To create a valid SBC Linux Image we need to know what software that would be useful to a new comer to have pre-installed.
Statring with Ubuntu 14.04 LTS for ODROID /RPi2
Additional Software would be
System Software
- FTDI USB support (drivers are built in)
- Python
- WiFi Support (As Client and Access Point)
- DHCP and DNS Support
- LTE Module Support (needs list of compatible devices)
- OpenCV + Python Bindings
- OpenVPN support for secure connections
- gstreamer-1.0
Drone Software
- MAVProxy
- DroneAPI
Python Applications
- Randy's Balloon Finder
- Drone API examples
Bootup to start MAV Proxy and other Python software in know configurations
[LATER] Also
- Inadyn
- dnsutils
- modeswitch
- proftpd
- VLC (Some people prefer VLC over gStreamer)
- Uqmi ? (True LTE support. Widely used by OpenWrt)
Replies
I was thinking about this lately. My professional experience is mostly in build and validation for all sorts of projects.
It does strike me that there's an opportunity to save development effort. Given that Docker can run on ARM cores, perhaps the development of the companion computer could be created as a Docker image. There's very little resource utilisation and the processes run at native speed. Compilation can be done once and save the community the pains of compiling on slow ARM devices and also allow cleanup of the sources. Most importantly once the balloon tracker works in 1 docker image, it'd work on every board and boards yet to be created.
Maybe we're moving the problem to be how to install docker for ARM boards, however there are some really nice perks.
Hello Jaimie,
Have you looked at Ubuntu Snappy ?
Might be interesting as an option
I haven't looked at snappy, seems like Chuk did though.
I did try to implement this using a Dockerfile, I managed to get an importable dronecode api in python running on x86 Docker, however after trying it using docker on an ARM image, this seems to be a little less ready for primetime, I wouldn't depend on it to keep my drone in the sky.
I almost have it working. It's built a small image, with more packages available to install with "opkg". It requires the master branch for Pi2, so it's a little tricky to build. Had to make a few file edits in the work dir, that belong in the recipe. Most of whats on the list here is there, a few broken packages. Trying to get it to auto-resize rootfs now, then I'll put something into git.
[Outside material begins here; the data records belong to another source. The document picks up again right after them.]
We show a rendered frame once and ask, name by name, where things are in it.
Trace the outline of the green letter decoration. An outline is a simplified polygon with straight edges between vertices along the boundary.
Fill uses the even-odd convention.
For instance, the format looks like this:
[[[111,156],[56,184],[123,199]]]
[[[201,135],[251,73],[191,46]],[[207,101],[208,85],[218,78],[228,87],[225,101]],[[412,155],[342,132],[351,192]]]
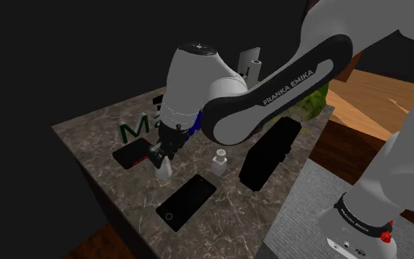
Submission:
[[[156,129],[160,126],[160,112],[156,111],[148,116],[147,113],[142,112],[138,115],[135,125],[129,126],[124,121],[116,123],[118,136],[122,143],[128,143],[130,134],[134,138],[138,138],[141,133],[149,133],[151,129]]]

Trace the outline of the white salt shaker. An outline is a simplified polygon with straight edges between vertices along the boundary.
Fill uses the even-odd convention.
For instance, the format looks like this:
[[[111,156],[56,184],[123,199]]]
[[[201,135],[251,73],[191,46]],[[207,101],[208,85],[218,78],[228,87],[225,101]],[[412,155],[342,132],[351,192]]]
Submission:
[[[224,149],[217,149],[215,156],[212,159],[211,171],[221,176],[226,171],[227,158],[226,151]]]

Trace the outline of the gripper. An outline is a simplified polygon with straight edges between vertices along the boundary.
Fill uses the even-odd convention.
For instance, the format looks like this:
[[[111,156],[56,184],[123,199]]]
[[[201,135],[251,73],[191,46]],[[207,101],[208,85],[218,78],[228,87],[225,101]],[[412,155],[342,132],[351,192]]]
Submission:
[[[174,155],[181,149],[189,138],[189,130],[181,129],[177,124],[175,129],[160,123],[158,129],[158,143],[149,147],[148,159],[156,168],[160,168],[165,156],[169,160],[174,159]]]

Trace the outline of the long black box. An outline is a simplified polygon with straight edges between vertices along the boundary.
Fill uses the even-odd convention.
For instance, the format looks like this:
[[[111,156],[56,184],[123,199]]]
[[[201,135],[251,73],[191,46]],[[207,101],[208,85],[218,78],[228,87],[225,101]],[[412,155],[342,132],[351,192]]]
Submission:
[[[252,191],[259,191],[290,152],[300,130],[301,124],[292,118],[278,120],[248,151],[240,181]]]

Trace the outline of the white cone-shaped bottle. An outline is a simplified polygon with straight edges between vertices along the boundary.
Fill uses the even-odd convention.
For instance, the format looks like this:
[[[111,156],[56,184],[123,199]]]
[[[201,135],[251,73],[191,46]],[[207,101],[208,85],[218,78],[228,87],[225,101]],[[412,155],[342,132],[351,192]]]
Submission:
[[[158,180],[167,180],[172,175],[172,168],[168,157],[164,157],[161,166],[155,170],[155,175]]]

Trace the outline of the black and red tablet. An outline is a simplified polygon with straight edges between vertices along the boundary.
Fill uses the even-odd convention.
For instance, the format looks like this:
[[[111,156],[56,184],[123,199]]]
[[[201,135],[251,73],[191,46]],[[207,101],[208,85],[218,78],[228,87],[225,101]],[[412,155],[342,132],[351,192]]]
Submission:
[[[152,147],[152,144],[145,138],[138,138],[114,151],[113,158],[124,169],[129,169],[148,157],[150,147]]]

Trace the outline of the blue object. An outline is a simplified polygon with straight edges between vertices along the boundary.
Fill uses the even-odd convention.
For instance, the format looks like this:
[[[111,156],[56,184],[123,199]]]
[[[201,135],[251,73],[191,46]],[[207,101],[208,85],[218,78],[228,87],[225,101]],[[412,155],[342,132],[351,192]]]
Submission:
[[[188,137],[192,136],[196,132],[196,130],[201,129],[201,115],[202,115],[202,111],[200,110],[198,112],[194,125],[188,131]]]

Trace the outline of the grey robot stand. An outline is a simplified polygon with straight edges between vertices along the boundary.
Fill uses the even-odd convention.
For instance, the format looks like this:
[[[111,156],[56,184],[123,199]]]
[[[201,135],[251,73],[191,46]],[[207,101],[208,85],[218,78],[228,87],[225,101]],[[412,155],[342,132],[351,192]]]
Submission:
[[[322,236],[316,219],[351,185],[307,160],[271,225],[256,259],[346,259]],[[398,216],[393,224],[397,259],[414,259],[414,224]]]

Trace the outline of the marble top table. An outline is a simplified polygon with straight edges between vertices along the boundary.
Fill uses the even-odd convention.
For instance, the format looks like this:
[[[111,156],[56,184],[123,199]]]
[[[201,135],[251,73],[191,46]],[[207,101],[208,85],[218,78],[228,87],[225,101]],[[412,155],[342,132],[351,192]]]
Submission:
[[[168,180],[156,178],[148,160],[122,168],[112,153],[121,148],[117,124],[130,126],[138,116],[156,111],[156,89],[54,126],[70,149],[92,188],[109,223],[137,259],[254,259],[267,232],[290,193],[333,112],[326,106],[313,120],[302,124],[291,151],[254,192],[239,180],[250,139],[226,148],[222,175],[211,171],[218,144],[196,132],[171,161]],[[157,207],[199,174],[211,182],[215,193],[178,230],[172,230],[157,214]]]

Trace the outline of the black smartphone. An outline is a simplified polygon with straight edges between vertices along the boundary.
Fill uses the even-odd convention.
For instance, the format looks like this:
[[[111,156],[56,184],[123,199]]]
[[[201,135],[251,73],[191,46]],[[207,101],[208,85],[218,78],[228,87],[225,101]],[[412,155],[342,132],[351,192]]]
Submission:
[[[212,183],[195,174],[157,207],[156,212],[173,231],[177,232],[216,190]]]

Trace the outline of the green lettuce head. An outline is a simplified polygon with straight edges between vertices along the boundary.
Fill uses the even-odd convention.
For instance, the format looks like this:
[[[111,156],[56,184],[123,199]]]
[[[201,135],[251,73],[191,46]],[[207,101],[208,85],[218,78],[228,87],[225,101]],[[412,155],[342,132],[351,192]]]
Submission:
[[[315,118],[326,105],[326,95],[328,90],[329,84],[327,83],[287,109],[283,115],[299,122],[309,121]]]

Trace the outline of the light wooden table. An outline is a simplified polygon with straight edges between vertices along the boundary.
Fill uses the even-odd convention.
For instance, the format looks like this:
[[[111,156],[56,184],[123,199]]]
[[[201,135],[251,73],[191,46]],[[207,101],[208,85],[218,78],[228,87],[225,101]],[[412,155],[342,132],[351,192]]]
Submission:
[[[414,105],[414,83],[354,70],[347,82],[329,83],[326,103],[332,121],[386,141]]]

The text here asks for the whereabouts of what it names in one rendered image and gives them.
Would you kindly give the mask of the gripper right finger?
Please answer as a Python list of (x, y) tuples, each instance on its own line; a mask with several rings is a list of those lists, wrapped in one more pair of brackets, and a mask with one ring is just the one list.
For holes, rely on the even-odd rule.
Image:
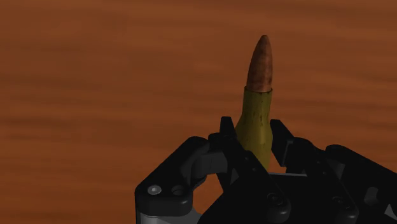
[(272, 152), (293, 186), (292, 208), (306, 224), (397, 224), (397, 173), (351, 149), (332, 144), (321, 150), (272, 119)]

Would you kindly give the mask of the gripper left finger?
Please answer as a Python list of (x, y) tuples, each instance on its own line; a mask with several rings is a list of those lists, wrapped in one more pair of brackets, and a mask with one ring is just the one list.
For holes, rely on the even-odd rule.
[[(193, 192), (216, 174), (223, 193), (203, 213)], [(136, 224), (281, 224), (291, 204), (270, 174), (238, 142), (232, 119), (219, 132), (189, 137), (135, 189)]]

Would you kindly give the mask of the olive bottle with brown tip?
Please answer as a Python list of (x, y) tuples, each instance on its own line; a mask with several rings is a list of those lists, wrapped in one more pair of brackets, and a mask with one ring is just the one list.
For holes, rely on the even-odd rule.
[(268, 169), (272, 147), (270, 107), (272, 102), (273, 63), (269, 37), (262, 35), (251, 57), (242, 113), (235, 126), (237, 139), (245, 150), (253, 152)]

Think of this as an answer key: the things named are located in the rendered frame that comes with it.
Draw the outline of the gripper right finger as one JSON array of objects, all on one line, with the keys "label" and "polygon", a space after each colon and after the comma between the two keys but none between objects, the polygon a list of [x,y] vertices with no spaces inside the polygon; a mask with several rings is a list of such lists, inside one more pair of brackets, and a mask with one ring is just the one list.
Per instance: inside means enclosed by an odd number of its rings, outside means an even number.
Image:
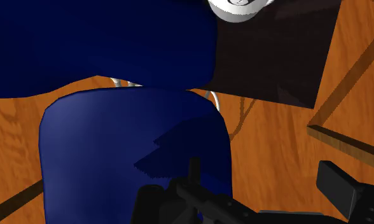
[{"label": "gripper right finger", "polygon": [[333,162],[321,160],[316,187],[348,224],[374,224],[374,185],[358,182]]}]

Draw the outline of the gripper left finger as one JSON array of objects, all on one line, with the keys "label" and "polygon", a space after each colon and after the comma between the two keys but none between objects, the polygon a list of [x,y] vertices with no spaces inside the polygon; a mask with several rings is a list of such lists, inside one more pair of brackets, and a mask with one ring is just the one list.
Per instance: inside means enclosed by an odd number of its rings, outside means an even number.
[{"label": "gripper left finger", "polygon": [[202,187],[200,159],[193,157],[188,176],[172,179],[168,188],[140,187],[130,224],[268,224],[268,218]]}]

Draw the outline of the brown wooden table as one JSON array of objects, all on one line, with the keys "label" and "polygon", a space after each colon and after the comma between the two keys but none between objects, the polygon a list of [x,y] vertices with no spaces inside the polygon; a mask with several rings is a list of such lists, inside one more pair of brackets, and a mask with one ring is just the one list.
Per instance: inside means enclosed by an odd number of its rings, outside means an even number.
[{"label": "brown wooden table", "polygon": [[342,0],[307,132],[374,168],[374,0]]}]

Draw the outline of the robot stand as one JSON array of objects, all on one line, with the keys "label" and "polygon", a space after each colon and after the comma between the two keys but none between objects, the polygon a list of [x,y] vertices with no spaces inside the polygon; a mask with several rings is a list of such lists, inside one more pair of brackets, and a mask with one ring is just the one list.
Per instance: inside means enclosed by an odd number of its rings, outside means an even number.
[{"label": "robot stand", "polygon": [[230,23],[198,0],[217,40],[213,77],[197,88],[314,108],[341,2],[274,0],[252,19]]}]
Might just be a tgz of the meta dirs.
With a little work, it should build the same packages for other boards too.
BB_VERSION = "1.29.0"
BUILD_SYS = "x86_64-linux"
NATIVELSBSTRING = "Ubuntu-14.04"
TARGET_SYS = "arm-poky-linux-gnueabi"
MACHINE = "raspberrypi2"
DISTRO = "poky"
DISTRO_VERSION = "2.0+snapshot-20160217"
TUNE_FEATURES = "arm armv7ve vfp thumb neon vfpv4 callconvention-hard cortexa7"
TARGET_FPU = "hard"
Hardware troubles have kept me from working on this for over a week, I think thats fixed now.
It is looking good for going this way, but keeping up with the Master branch is difficult. What works one day breaks the next. And one thing I worked around probably doesn't need that anymore.
So far I have a diydrones "branded" meta layer, and two image recipes, one for GSC and one for OBC. Mostly just focused on GSC, but tried to get some include files correct. One thats hardware specific (Pi2 only), and one for common stuff. It's still a little confusing what *can* be in the recipe, and what *needs* to be in the local.conf file.
Hopefully by the end of the weekend I'll have something worth sharing. And someone else can decide what really goes in each image. And other board support can be started.
I'll finish up the Wiki Page and scripts this week. I wish I had more time to work on stuff like this, but I spend my days writing C#/.NET/SQL stuff to earn a living.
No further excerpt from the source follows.